UsCensusProject
Last week as I was working on my family history, I found that this USCensusProject account had taken names from the 1900 census that were misspelled and created a whole new person and family from this misspelling. This created duplicates of my family members with temple work that would have been done twice if I had not merged them. I found another branch of my family line that they had done the same thing to also, and needed to merge them. Just wondering who this USCensusProject account is and why they are creating all these duplicate people without researching for duplicates?
Answers
-
You'll find a few threads filled with laments about the damage done by various groups/contributors calling themselves Census Project. https://community.familysearch.org/en/discussion/comment/517787#Comment_517787 and https://community.familysearch.org/en/discussion/comment/523476#Comment_523476 among others.
3 -
Sad that this has been allowed to exist. Obviously, there is no individual accountability and their work is frought with errors. In general, the Census records are the lowest form of source documentation to create new records in the family tree for all the reasons noted (incorrect names, no birth dates, relationships that are confusing, etc). Unfortunately, the "horse is out of the barn" and about all we can do is cleanup the messes. . . . just my two cents.
2 -
Family Tree managers certainly seem to be either oblivious to, or in denial about the damage this ongoing work is doing. In spite of the apparent instructions to volunteers about making at least rudimentary checks of the individuals being added to Family Tree, I have yet to see a female being recorded with her maiden name, or any attempt to standardize place names. If these exercises were meant to conform to standard, FamilySearch indexing instructions this would probably be in order - i.e., where indexers are supposed to record names and places exactly as they are written. But this is not supposed to be connected to indexing - that part has already been completed - so there in no excuse for volunteers adding information to Family Tree in this manner, let alone there apparently being no reviewers to check their efforts. Besides that, the number of duplicates being created is probably the most serious problem.

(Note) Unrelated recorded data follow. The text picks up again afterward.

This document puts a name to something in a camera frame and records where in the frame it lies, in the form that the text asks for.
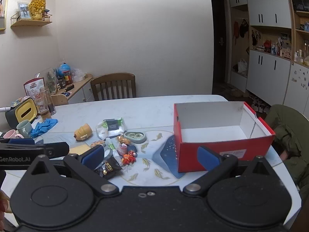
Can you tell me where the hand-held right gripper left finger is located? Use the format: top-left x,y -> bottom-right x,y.
31,145 -> 119,194

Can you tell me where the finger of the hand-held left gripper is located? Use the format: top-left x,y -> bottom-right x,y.
44,142 -> 70,159
0,138 -> 36,145

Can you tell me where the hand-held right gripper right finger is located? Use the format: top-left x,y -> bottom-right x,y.
183,146 -> 278,194

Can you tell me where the black snack packet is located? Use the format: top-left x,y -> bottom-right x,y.
94,156 -> 123,180

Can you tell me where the yellow plush toy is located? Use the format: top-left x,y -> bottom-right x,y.
74,123 -> 93,141

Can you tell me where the red cardboard shoe box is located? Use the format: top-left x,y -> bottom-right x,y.
173,101 -> 276,173

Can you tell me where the orange toy figure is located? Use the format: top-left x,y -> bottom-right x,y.
121,151 -> 137,166

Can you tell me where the person's left hand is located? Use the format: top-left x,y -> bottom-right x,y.
0,190 -> 12,224

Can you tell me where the green mug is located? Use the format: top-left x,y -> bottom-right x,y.
16,120 -> 33,138

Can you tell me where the small round tin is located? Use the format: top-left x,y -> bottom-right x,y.
101,146 -> 113,159

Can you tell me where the tan notepad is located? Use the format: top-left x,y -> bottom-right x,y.
69,144 -> 91,154

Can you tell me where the pink mug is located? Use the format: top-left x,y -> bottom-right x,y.
2,130 -> 18,140

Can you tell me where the white green tube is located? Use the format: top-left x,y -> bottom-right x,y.
105,137 -> 122,166

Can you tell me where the blue crumpled cloth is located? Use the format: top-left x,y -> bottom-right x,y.
31,119 -> 59,138

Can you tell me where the yellow grey tissue box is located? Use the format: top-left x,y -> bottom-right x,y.
5,98 -> 38,129

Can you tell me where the wet wipes pack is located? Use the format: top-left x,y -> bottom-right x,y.
96,118 -> 127,140

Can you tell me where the grey oval contact lens case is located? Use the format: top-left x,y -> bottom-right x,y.
123,131 -> 147,144

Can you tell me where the small light wooden chair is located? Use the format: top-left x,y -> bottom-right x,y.
50,94 -> 69,106

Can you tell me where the tall glass tumbler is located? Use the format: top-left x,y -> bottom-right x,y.
39,86 -> 57,116

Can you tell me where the red snack bag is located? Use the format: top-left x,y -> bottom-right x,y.
23,77 -> 46,102

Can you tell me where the white side cabinet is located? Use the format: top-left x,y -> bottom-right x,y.
63,74 -> 95,105

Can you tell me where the brown wooden chair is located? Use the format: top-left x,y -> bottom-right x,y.
90,72 -> 137,101

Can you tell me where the red label sauce jar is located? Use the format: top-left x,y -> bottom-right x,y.
63,70 -> 73,85

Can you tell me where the row of shoes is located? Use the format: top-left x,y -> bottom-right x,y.
250,97 -> 271,113

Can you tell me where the clear plastic bag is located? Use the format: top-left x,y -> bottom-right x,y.
71,68 -> 86,83

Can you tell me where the white plastic bag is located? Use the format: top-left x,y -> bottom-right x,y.
238,58 -> 248,73

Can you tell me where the white fridge with magnets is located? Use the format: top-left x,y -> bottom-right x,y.
283,61 -> 309,118

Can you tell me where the dark door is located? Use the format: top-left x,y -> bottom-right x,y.
211,0 -> 228,89

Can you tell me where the golden statue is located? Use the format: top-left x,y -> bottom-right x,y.
29,0 -> 46,21

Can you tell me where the black hanging bag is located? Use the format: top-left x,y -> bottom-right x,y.
239,19 -> 249,38

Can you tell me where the wooden wall shelf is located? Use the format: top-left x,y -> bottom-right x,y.
10,11 -> 53,28

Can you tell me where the small photo frame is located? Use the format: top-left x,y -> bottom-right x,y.
17,1 -> 31,20

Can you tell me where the framed wall poster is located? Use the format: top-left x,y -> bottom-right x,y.
0,0 -> 11,32

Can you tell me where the white wall cabinet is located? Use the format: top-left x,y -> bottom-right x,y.
228,0 -> 309,107

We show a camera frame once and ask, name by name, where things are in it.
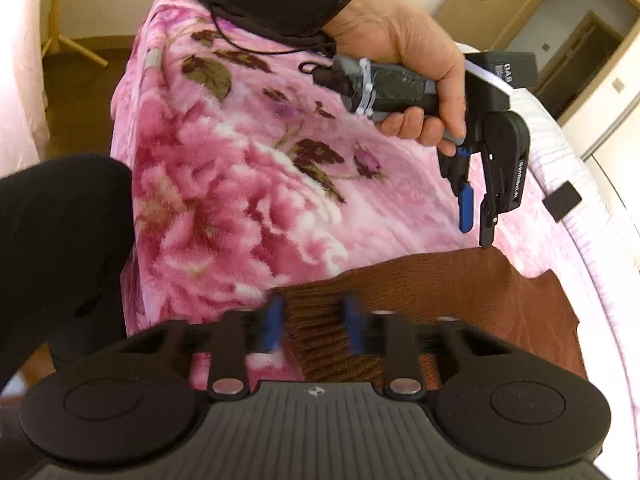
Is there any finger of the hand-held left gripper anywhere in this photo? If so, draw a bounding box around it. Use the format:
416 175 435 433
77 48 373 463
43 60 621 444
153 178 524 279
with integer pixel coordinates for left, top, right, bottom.
477 202 502 250
437 150 477 235

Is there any person's black trouser leg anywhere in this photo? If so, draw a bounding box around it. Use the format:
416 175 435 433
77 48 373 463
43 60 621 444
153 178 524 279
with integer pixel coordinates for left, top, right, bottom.
0 154 136 391

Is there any white wardrobe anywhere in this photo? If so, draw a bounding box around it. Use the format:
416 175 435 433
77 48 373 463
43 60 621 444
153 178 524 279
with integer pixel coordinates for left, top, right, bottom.
557 30 640 196

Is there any black cable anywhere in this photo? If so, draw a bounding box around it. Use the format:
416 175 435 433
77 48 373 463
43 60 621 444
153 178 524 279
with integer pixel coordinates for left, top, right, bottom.
195 0 341 78

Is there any pink floral blanket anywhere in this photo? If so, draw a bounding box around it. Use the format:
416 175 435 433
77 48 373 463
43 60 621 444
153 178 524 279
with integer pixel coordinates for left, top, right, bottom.
111 0 616 383

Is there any white striped quilt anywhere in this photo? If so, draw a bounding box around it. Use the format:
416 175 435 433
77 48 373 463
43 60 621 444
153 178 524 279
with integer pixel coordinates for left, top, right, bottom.
512 89 640 356

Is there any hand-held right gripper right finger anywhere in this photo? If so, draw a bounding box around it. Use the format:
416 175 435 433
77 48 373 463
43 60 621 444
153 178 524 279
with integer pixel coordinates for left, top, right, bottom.
339 294 496 402

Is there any pale pink cloth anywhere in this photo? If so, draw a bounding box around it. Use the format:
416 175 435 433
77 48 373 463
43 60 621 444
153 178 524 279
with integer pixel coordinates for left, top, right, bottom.
0 0 51 176

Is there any yellow metal rack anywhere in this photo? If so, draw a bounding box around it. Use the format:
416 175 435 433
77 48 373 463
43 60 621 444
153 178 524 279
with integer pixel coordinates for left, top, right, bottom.
40 0 108 68

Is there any person's left hand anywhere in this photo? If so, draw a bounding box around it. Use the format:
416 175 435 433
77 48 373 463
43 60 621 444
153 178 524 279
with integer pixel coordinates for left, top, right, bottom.
320 0 468 147

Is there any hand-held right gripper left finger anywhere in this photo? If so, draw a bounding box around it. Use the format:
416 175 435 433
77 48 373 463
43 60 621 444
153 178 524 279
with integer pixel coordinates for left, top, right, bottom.
117 292 288 402

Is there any wooden door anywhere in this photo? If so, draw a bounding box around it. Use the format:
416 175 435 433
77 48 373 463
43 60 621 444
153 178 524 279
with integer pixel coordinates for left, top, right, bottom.
432 0 573 53

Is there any black phone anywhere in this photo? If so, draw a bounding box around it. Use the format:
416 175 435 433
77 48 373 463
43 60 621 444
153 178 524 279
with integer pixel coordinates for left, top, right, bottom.
542 182 583 222

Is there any brown knitted sweater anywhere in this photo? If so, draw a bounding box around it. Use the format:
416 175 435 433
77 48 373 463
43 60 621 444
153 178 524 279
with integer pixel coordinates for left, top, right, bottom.
280 246 588 386

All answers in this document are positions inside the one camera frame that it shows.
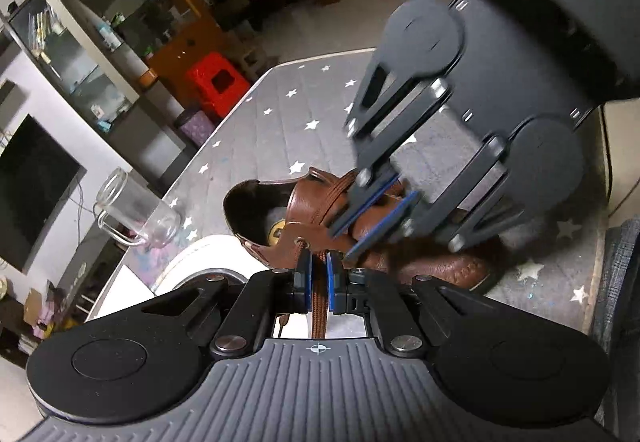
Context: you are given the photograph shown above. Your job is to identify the clear glass mug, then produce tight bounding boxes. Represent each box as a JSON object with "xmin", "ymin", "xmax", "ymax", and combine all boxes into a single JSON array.
[{"xmin": 92, "ymin": 167, "xmax": 182, "ymax": 249}]

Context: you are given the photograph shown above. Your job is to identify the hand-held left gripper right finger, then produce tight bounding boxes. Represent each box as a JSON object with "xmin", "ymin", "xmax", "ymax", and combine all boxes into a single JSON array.
[{"xmin": 324, "ymin": 249, "xmax": 503, "ymax": 357}]

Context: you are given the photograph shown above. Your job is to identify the black power cable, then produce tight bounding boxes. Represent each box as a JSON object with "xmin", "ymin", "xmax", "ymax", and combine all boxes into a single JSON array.
[{"xmin": 67, "ymin": 175, "xmax": 101, "ymax": 243}]

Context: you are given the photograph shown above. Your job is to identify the lined paper sheets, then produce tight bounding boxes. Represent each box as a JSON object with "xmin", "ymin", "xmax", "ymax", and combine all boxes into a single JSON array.
[{"xmin": 92, "ymin": 265, "xmax": 157, "ymax": 320}]

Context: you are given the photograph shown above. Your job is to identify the person's plaid trouser leg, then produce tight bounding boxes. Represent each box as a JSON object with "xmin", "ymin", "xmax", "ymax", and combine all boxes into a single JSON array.
[{"xmin": 590, "ymin": 217, "xmax": 640, "ymax": 442}]

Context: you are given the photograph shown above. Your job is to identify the small trash bin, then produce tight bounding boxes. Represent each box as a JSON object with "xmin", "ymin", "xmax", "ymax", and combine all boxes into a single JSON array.
[{"xmin": 174, "ymin": 110, "xmax": 217, "ymax": 146}]

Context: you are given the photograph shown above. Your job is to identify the brown leather shoe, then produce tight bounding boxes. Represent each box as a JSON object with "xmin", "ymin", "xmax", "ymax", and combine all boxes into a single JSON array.
[{"xmin": 222, "ymin": 166, "xmax": 501, "ymax": 295}]

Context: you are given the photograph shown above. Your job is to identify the glass display cabinet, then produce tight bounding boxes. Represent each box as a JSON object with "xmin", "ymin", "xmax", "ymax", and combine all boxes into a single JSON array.
[{"xmin": 7, "ymin": 0, "xmax": 146, "ymax": 133}]

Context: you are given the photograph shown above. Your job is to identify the dark television console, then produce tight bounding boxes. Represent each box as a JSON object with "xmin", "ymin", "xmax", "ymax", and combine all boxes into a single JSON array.
[{"xmin": 55, "ymin": 222, "xmax": 131, "ymax": 318}]

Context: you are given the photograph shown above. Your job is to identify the small wooden stool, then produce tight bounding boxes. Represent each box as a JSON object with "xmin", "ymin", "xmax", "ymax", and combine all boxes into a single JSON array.
[{"xmin": 239, "ymin": 45, "xmax": 280, "ymax": 79}]

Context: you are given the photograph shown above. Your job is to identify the brown shoelace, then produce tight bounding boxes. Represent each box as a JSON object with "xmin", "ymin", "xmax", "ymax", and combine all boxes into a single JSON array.
[{"xmin": 277, "ymin": 175, "xmax": 361, "ymax": 339}]

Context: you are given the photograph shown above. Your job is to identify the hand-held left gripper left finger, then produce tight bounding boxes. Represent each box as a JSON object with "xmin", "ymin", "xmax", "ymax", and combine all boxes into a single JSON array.
[{"xmin": 140, "ymin": 252, "xmax": 314, "ymax": 357}]

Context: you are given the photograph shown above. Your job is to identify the red plastic stool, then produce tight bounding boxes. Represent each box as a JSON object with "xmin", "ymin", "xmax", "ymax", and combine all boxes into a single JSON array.
[{"xmin": 185, "ymin": 51, "xmax": 251, "ymax": 118}]

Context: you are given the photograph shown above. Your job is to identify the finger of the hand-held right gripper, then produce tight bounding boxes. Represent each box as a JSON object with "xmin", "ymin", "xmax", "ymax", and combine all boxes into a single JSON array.
[
  {"xmin": 327, "ymin": 53, "xmax": 452, "ymax": 239},
  {"xmin": 344, "ymin": 136, "xmax": 529, "ymax": 264}
]

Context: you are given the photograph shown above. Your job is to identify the grey star-print table cover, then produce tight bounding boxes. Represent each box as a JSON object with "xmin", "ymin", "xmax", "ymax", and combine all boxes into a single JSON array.
[{"xmin": 165, "ymin": 47, "xmax": 613, "ymax": 338}]

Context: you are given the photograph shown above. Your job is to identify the brown wooden cabinet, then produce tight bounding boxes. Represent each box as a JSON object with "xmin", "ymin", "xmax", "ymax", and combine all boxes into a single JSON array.
[{"xmin": 50, "ymin": 0, "xmax": 236, "ymax": 83}]

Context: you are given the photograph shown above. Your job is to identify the black wall television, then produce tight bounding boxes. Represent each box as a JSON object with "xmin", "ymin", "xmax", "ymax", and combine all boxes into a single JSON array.
[{"xmin": 0, "ymin": 115, "xmax": 83, "ymax": 273}]

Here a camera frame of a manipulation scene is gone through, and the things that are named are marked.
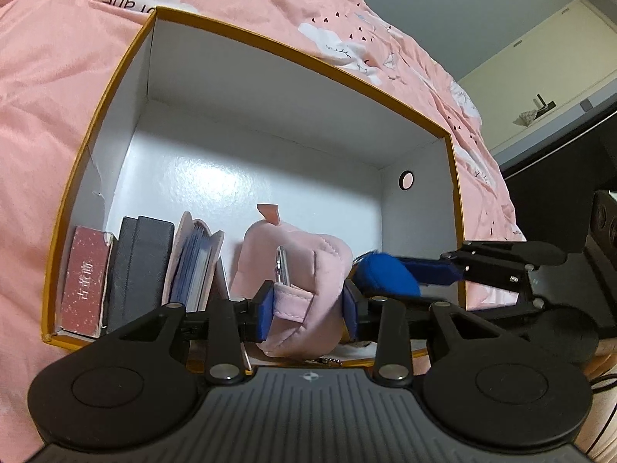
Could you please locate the black box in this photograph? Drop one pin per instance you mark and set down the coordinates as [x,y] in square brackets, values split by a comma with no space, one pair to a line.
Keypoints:
[140,270]

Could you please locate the brown blue plush toy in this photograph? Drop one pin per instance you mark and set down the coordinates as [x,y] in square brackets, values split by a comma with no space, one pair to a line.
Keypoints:
[385,275]

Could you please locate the pink padded pouch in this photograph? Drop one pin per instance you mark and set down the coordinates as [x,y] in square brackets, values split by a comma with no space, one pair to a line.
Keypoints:
[308,270]

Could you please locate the small white paper ornament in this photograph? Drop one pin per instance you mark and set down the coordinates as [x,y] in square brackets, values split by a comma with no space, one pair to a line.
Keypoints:
[528,116]

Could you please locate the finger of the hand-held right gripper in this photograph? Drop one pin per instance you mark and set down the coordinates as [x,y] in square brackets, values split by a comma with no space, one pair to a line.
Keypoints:
[496,306]
[434,272]

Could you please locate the orange cardboard box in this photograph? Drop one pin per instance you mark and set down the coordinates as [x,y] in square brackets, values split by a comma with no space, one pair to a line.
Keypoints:
[265,164]

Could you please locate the small black stand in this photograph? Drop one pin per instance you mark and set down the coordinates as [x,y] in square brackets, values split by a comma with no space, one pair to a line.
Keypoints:
[544,104]

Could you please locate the pink printed blanket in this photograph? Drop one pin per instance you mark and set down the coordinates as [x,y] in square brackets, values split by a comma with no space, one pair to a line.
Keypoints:
[48,82]

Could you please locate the pink card holder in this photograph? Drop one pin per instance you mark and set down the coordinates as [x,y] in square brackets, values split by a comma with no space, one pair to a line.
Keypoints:
[193,270]

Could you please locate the cream wardrobe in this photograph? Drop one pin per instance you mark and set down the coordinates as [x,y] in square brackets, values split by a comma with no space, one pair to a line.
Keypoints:
[530,72]

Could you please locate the red illustrated card box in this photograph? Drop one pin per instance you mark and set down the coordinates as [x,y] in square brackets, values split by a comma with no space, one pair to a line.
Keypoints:
[86,284]

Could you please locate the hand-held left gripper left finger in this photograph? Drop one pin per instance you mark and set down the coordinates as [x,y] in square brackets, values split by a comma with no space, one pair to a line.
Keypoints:
[266,313]

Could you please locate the dark furniture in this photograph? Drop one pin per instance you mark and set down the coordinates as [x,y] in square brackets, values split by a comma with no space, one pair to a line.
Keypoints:
[544,202]

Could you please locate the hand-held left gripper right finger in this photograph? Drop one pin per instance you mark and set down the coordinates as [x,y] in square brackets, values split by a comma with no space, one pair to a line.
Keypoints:
[350,313]

No, common sense should tell those who allow these projects continue that census records are a totally unsuitable means of adding names to Family Tree. Individuals are often difficult to recognise as being the same person when comparing their records from one census to the next: ages, birthplaces and even spellings of names frequently do not match, so how on earth is an accurate profile of an individual to be obtained on the basis of looking at what is recorded about them in just one set of records (e.g., US 1910 or England & Wales 1911 census returns)?
In short, these projects break most of the instructions users are given for their adding names to Family Tree on an everyday basis. No checks made for duplicates, married names being entered instead of maiden ones, no comparison of data between different sources. Genealogy this is not.